Про Ангела Егорова

Артем Андриянов
       Уволили Егорова. Не прошло и недели, как он погрузился в рабочую медитацию, тут подошли к нему серые начальники с оловянными глазами и сказали: «Нам, говорят, твой цветастый и сверкающий внутренний мир, непараллельный ум и базальтовый в своей недюженой прозрачности интеллект, в общем то по херу. Поэтому иди в жопу». Уволили и денег не дали. Егоров вышел из своего кристального транса, собрал вещички, ботинки там, пустой подстаканник и семь ящиков книг, попрощался с чайником,  выпил стакан водки и вышел. Покурил трубку, повдыхал густой масляный дым. Плюнул и пошел своей дорогой. Хотел было вернуться, заколотить двери фанерой и сжечь всю контору к ****ей матери, но вспомнил, что там перед каждым столом лежат разноцветные, стеганные коврики, из лоскуточков сшитые. Жалко ему их стало, уж больно красивые. С ними и поговорить можно было, не то что с остальной перхотью кабинетной. Людишек и прочие электрические вещи не жалко, а коврики – жалко. И не стал сжигать контору.
         Сел Егоров в трамвай и маетно ему. Душа, над Петербургом парящая, действия и возмездия требует. И смотрит вопросительно весь окружающий мир на него глазами совиными, ножички из-под полы подсовывает, мол не поздно еще вернуться и вырезать на спине у каждого начальника исконно русское, сакральное слово ***. Ножички Егоров взял, но кромсать всякую падаль бухгалтерскую спешить не стал, а припрятал, приподняв булыжную мостовую Невского проспекта. На случай следующих революций, чтоб  было, на что рафинад и портянки потом выменивать у барышень с Удельной.
         И решил Егоров, что работа - это совсем не по нему. От нее не только кони с волками дохнут и разбегаются, но  и в его, егоровой сущности, Смятение и Тоска происходят. И решил он стать Ангелом. Только атеистом, поскольку на церковников с муллами и раввинами он плевать хотел. Отрастил Егоров себе крылья, метра по четыре каждое, и начал летать над городом, высматривать, кому бы хранение обеспечить за пол цены, или наоборот, смутить искушением, и под это дело, глядишь, и рюмочку поднесут, а повезет – и чекушку. Бывало и селянка какая, на вопрос поебаться, благосклонность оказывала. Не жизнь, а изюм в сахаре, прям.
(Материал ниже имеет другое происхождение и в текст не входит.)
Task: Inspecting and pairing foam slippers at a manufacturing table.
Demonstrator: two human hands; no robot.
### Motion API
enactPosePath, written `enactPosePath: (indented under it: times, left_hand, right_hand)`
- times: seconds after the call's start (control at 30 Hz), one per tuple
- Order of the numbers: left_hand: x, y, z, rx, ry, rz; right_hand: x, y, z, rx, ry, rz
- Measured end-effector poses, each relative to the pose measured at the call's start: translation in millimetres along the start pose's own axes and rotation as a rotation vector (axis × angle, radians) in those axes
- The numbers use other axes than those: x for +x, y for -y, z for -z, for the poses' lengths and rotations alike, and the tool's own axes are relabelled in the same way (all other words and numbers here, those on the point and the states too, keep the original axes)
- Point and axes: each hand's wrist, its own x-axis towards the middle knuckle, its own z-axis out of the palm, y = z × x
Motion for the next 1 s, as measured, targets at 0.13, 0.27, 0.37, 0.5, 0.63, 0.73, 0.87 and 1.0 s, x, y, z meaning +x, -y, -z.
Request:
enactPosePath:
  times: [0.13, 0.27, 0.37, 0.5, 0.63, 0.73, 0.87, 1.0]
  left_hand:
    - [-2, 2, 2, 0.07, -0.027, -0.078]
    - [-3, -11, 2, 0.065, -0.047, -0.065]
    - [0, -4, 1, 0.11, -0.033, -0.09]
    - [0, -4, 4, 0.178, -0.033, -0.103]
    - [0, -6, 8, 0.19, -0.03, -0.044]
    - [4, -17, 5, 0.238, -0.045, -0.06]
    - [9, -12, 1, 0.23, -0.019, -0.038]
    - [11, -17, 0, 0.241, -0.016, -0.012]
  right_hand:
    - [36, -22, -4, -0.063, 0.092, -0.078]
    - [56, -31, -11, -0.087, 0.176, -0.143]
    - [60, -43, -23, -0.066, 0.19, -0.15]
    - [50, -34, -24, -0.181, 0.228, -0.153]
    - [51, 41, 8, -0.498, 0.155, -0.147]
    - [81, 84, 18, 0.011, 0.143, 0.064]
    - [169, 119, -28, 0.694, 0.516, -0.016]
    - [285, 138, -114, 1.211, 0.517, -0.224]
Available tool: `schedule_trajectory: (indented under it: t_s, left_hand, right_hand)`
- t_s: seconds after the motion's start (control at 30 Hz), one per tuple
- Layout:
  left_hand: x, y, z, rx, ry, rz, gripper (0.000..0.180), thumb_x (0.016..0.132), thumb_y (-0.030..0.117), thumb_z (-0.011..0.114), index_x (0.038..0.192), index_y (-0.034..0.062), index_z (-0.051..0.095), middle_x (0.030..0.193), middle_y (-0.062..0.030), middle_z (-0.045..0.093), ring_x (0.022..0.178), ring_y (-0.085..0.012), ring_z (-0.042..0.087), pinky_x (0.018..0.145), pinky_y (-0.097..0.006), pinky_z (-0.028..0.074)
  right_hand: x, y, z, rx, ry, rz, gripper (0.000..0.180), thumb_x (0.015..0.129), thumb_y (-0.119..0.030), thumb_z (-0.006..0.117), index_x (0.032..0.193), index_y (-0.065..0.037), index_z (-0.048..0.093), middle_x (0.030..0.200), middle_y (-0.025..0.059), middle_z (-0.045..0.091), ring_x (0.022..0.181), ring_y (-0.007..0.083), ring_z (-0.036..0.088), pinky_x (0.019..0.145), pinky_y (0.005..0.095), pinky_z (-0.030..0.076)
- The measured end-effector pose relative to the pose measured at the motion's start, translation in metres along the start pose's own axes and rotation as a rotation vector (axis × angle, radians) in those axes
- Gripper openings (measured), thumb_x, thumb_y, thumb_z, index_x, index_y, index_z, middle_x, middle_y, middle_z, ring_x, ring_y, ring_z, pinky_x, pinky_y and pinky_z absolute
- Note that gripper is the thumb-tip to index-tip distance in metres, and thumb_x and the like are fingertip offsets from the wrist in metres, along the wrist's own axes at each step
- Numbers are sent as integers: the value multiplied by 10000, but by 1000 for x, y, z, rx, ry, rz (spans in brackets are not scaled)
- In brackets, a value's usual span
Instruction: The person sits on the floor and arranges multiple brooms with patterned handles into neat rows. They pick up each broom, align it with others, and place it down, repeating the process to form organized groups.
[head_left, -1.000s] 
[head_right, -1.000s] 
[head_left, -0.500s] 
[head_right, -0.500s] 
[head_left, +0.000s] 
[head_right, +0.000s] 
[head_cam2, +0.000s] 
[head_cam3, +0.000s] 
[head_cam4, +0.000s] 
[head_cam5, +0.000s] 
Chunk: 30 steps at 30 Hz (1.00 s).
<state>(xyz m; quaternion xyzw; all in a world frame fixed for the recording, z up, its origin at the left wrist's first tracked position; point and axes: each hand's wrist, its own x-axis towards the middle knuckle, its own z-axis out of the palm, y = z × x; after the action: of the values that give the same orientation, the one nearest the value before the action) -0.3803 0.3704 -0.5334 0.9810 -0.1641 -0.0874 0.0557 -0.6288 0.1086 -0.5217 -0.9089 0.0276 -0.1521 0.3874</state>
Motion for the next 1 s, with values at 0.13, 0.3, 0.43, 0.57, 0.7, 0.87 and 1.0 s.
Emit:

       Когда добрый и с животом порядок – лампочки битые в подъездах вкручивает, баб голых, на радость бомжам, на заборах рисует. А злой если, или с похмелья – попам рясы поджигает и чурок свинину есть заставляет. И про бога небылицы разные скабрезные рассказывает.  Это если по мелочи. Но на всякую критику  и милицейские проверки показывает бумагу, дескать на все свои проказы имеет он наивысшее разрешение, вот тут печать круглая и подпись неразборчиво «бог».
       Смотрел на него Бог, смотрел со своей табуретки на самом высоком облаке и грозно так говорит: «А ну как сюда иди, мудило пернатое. Что же ты, сука, в меня значит, не веришь, летаешь тут, как дельтаплан какой с перьями, а дела разные, за моей будто подписью, творишь? Ну, церковники то ладно, хер с ними, та еще мразота, сам бы в расход при случае пустил, да патронов жалко. А я то тебе чем не угодил?».
       Сделался тут Егоров временно печален, потому как такого наезда от  чужого ему  старика с всклокоченной бородой никак не ожидал. Хотел было в гараже спрятаться, отвертками и пассатижами обложиться и слесарем прикинуться. Потом подумал – а чего это я, собственно стушевался, мы,  теперь и сами не лыком шиты, крылья вон красоты невиданной за плечами, а поистаскаются – он себе новые отрастит, или, скажем, из фанеры лобзиком выточит. А на претензии всяких там пенсионеров он срать хотел. Поэтому плюнул он на сандалии клеенчатые Богу, развернулся и пошел назад, сам чудеса творить.
  …А потом обопился Егоров паленой браги и помер. Так и не стало  Егорова, единственного на этом свете настоящего Ангела.